1. What do you feel is the most important issue facing HCPSS at the current time? What steps should the BOE take to address this issue? 

The budget has been and will continue to be the most pressing issue as it touches everything else. As a growing county, every year is probably going to be “historic” in terms of the budget, but the real question is if it’s adequate for the needs. We’ve had to make cuts year after year with class size increases, going back on commitments we’ve made to teachers, slashing funds for materials of instruction and custodial services, among others. We’re behind on building capacity for our growing student population and on maintaining our schools. With the Blueprint for Maryland’s Future we’re going to have additional requirements without the needed funding for all of it. The board and school system have to continue to advocate, and convince our community to advocate, for the funds we need for our schools and work with our funding agencies to prioritize education.

  1. What is your understanding of social-emotional learning and its impact on education and learning? What should SEL entail? 

My understanding is that social-emotional learning helps students to have the tools they need to be successful as individuals and as members of their school community. They learn about their emotions and how to deal with them. They learn how to get along with others and to treat people how they would want to be treated. Students and their teachers have the opportunity to build a learning community where they can help one another to succeed. They learn how to solve problems in a constructive way. They can celebrate the unique characteristics and strengths of others and learn that everyone belongs and has something to contribute.

  1. How will you address redistricting and improving the balance of socioeconomic diversity across all schools?

Overcrowding exacerbates every issue that we face in schools and creates additional problems. Some seem to think that overcrowding is only happening at “wealthy” schools, but that is not the case. At the rate we are building residential development vs. schools, in time, every school is going to be facing overcrowding. This is why we need to address capacity first and foremost. The other factors outlined in policy 6010 then help us to select the best plan to address capacity without creating new problems. We don’t want to concentrate poverty, create small feeds, move the same children multiple times, or put walkers onto buses that we can’t afford and don’t have anyone to drive. As we address capacity, we can work to bring schools closer to county average for rates of students receiving FARMS. The county government also needs to do its part to make sure that communities are socioeconomically diverse.

  1. How do we best support LGBTQIA+ students within the school system?

School should be a safe place for LGBTQIA+ students. I think that it is great that each school in our school system has a Rainbow Representative and that more is being done to support all students than has been done in the past. We must not tolerate bullying, abuse, and discrimination. We also must support students’ mental health and suicide prevention.

  1. What is your plan to improve access to special education services and special education staffing? 

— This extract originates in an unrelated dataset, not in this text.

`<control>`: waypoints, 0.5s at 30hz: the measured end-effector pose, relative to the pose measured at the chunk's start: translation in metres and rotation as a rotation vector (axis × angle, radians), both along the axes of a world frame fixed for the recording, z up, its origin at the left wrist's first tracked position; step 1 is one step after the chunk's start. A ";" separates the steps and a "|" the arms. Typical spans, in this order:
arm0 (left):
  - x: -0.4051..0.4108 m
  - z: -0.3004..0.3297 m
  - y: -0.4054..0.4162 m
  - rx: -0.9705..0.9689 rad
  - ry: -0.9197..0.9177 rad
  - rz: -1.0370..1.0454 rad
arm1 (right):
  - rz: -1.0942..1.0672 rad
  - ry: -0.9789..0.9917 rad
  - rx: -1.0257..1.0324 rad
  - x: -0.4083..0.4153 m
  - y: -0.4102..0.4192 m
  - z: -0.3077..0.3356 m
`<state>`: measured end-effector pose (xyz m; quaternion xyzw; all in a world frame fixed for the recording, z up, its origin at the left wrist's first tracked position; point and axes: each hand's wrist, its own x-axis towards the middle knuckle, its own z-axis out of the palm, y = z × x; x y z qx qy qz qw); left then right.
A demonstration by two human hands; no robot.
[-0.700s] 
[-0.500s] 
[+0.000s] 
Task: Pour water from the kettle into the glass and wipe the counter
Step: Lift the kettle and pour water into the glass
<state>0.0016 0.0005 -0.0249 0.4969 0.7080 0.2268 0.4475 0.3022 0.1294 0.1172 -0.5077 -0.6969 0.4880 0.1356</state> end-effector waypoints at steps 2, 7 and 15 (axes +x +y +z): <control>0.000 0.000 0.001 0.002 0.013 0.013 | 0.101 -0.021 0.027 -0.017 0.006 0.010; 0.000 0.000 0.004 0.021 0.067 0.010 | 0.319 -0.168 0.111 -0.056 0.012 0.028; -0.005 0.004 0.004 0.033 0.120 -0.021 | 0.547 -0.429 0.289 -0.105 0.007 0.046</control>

We aren’t succeeding, as a school system, if only some of our students are succeeding. Families shouldn’t have to fight to get the services and accommodations their children need to learn. We need to stop asking staff to do more and more with less and less. We need appropriate staffing levels; we need training to help all staff who work with students with special needs; we need to make it a priority. We need to help the community understand that special education isn’t a niche interest, it’s an essential part of every school and has impacts on every classroom, and every student. With more resources, we can get out of crisis mode and into a more proactive mode where we can identify the students in need of supports that we are now missing.

  1. What should the role of parents be in selecting materials or content of instruction (including media center books)?

Per the policy 8040 implementation procedures, parents and other interested community members can review and give feedback on proposed materials during a two week public review period. Parents and other community members can also apply to serve on the Instructional Materials Criteria/Review Committee (CRC). Parents and community members can also make a request to the school principal to review specific materials and there is, outlined in the policy, a process in place for addressing concerns at the school level up through the superintendent and the board.